Extracted data
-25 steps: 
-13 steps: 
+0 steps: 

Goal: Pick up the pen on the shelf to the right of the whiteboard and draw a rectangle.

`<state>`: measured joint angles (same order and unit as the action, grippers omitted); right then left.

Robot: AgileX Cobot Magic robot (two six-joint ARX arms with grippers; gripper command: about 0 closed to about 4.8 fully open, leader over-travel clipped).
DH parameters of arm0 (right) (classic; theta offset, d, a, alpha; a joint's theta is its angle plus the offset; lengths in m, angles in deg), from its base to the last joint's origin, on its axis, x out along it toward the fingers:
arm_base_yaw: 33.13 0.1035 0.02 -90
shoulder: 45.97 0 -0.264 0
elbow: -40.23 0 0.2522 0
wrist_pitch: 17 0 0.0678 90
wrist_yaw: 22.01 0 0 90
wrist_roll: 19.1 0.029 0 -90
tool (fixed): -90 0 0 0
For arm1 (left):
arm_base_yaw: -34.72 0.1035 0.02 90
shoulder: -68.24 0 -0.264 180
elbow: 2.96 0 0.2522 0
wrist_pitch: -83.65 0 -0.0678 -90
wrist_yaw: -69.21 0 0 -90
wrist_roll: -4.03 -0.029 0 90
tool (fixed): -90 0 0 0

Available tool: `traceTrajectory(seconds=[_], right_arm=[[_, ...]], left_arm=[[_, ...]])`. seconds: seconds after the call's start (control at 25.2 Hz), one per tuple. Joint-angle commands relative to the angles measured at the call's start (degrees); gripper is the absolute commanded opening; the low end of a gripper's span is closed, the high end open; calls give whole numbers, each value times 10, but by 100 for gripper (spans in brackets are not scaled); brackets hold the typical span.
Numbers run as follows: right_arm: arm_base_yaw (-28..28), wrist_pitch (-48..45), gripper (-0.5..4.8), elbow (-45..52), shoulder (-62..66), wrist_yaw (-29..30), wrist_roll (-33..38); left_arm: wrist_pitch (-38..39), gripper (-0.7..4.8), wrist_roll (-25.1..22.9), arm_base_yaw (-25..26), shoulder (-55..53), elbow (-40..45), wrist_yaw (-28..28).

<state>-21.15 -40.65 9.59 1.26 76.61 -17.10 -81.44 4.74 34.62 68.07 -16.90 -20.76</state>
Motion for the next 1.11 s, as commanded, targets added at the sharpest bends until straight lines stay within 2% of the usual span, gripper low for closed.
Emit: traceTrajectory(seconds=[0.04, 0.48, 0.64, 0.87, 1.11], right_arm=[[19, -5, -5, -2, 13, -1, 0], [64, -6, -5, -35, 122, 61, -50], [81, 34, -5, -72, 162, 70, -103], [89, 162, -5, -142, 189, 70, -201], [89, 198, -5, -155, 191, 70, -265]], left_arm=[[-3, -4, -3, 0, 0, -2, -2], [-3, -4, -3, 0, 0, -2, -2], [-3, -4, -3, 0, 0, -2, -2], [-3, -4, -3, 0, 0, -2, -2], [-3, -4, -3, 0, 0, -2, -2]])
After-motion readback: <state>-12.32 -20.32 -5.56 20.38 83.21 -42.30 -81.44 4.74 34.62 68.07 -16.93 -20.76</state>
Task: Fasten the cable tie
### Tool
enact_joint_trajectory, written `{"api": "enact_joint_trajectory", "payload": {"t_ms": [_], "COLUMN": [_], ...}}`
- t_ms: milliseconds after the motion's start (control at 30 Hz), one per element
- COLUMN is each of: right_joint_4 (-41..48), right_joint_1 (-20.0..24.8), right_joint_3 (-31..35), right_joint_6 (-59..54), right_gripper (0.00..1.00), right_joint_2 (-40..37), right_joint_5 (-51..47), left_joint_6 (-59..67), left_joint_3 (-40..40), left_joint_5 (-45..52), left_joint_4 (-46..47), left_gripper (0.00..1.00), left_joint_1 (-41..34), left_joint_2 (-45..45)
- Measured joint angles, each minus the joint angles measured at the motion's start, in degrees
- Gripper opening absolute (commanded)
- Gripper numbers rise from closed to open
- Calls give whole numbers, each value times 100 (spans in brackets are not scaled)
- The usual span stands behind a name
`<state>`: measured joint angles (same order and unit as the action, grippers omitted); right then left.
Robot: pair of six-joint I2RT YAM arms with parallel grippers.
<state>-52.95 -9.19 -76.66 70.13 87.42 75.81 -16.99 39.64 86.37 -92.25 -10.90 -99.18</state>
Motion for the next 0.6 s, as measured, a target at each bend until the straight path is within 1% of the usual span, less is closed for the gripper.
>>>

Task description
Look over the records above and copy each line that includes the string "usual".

Expected answer
Motion for the next 1.11 s, as commanded, targets added at the sharpest bends until straight lines stay within 2% of the usual span, gripper low for closed.
- The usual span stands behind a name
Motion for the next 0.6 s, as measured, a target at each bend until the straight path is within 1% of the usual span, less is closed for the gripper.

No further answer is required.